Wednesday, April 15, 2009

Discretization for naive Bayes

When using naive Bayes, quantitative attributes are usually discretized (binning). Two simple ways of discretization are partitioning the data into k intervals of equal width, or into k intervals so each contains equal number of data points. There are also supervised methods, like the one used in Weka discretizer, which recursively selects the cut-point based on information gain (just like in some decision tree construction algorithms). In the paper "Discretization for naive-Bayes learning: managing discretization bias and variance" (MLJ, Jan 09), the authors find out that, increasing the number of intervals helps reduce the bias of the learned NB classifier, while the number of data points within each interval (called "interval frequency") shall be large enough to reduce the variance of the learned classifier. Therefore, when we have a fixed size of training data, there's a trade-off between the interval number and frequency. Based on this observation they propose two novel discretization methods. "Proportional discretization" requires the interval number and frequency to be the same; "fixed frequency discretization" simply fixes the interval frequency to a sufficiently large value. Their experiments showed that these two methods outperformed existing discretization techniques.

Thursday, April 9, 2009

More on Indian buffet process

I had my lunch today in an Indian buffet for the first time. Since I knew nothing of Indian food, I decided to follow the Indian buffet process, as described in my last post. That is, I chose dishes with probabilities proportional to their popularity, but also chose some random new dishes. The result was good. That said, however, I still don't think I have enough courage to test the Chinese restaurant process in a Chinese restaurant :)

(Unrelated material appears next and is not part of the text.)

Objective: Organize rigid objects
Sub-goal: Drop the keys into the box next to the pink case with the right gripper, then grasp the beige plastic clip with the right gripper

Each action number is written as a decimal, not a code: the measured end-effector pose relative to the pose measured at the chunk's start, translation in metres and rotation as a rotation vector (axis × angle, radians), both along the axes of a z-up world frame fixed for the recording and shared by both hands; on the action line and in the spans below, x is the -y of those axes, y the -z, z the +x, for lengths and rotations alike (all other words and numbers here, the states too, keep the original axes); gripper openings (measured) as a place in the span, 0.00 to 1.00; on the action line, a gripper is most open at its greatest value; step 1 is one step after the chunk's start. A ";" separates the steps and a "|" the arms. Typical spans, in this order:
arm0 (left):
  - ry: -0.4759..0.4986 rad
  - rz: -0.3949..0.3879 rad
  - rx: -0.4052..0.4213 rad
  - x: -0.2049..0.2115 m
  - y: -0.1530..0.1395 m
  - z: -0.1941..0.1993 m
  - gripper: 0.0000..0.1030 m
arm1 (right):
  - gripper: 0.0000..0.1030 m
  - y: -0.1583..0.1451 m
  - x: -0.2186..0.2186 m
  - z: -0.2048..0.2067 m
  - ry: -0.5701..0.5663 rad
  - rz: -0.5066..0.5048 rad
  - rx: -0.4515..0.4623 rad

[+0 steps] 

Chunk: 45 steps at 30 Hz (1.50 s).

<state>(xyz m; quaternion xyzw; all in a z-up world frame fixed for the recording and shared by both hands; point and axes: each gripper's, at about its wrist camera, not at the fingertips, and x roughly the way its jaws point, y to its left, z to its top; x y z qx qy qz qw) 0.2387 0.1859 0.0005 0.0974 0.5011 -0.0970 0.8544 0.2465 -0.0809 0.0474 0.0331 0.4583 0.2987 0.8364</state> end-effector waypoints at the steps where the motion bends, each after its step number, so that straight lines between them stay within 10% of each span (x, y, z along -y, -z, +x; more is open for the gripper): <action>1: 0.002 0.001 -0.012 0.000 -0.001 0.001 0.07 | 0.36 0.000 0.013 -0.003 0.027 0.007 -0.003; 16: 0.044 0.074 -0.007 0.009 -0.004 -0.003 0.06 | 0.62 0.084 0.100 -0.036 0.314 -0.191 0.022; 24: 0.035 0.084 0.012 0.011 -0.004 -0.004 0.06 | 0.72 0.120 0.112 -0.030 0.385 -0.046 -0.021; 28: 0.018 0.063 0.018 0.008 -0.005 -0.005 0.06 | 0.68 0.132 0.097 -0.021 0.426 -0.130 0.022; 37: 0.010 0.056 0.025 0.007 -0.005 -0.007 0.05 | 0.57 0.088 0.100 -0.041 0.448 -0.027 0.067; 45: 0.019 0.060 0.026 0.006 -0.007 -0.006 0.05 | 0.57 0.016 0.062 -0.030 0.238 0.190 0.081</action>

Back to mathematics. Remember that the Chinese restaurant process actually produces samples according to a distribution that is sampled from a Dirichlet process; and the stick-breaking construction is another way to sample from the Dirichlet process. It turns out that there exist counterparts for the Indian buffet process (IBP). The paper "Hierarchical beta processes and the Indian buffet process" (AISTATS 07) shows that for IBP the beta process is the counterpart of the Dirichlet process; and the paper "Stick-breaking Construction for the Indian Buffet Process" (also in AISTATS 07) shows a stick-breaking construction for IBP.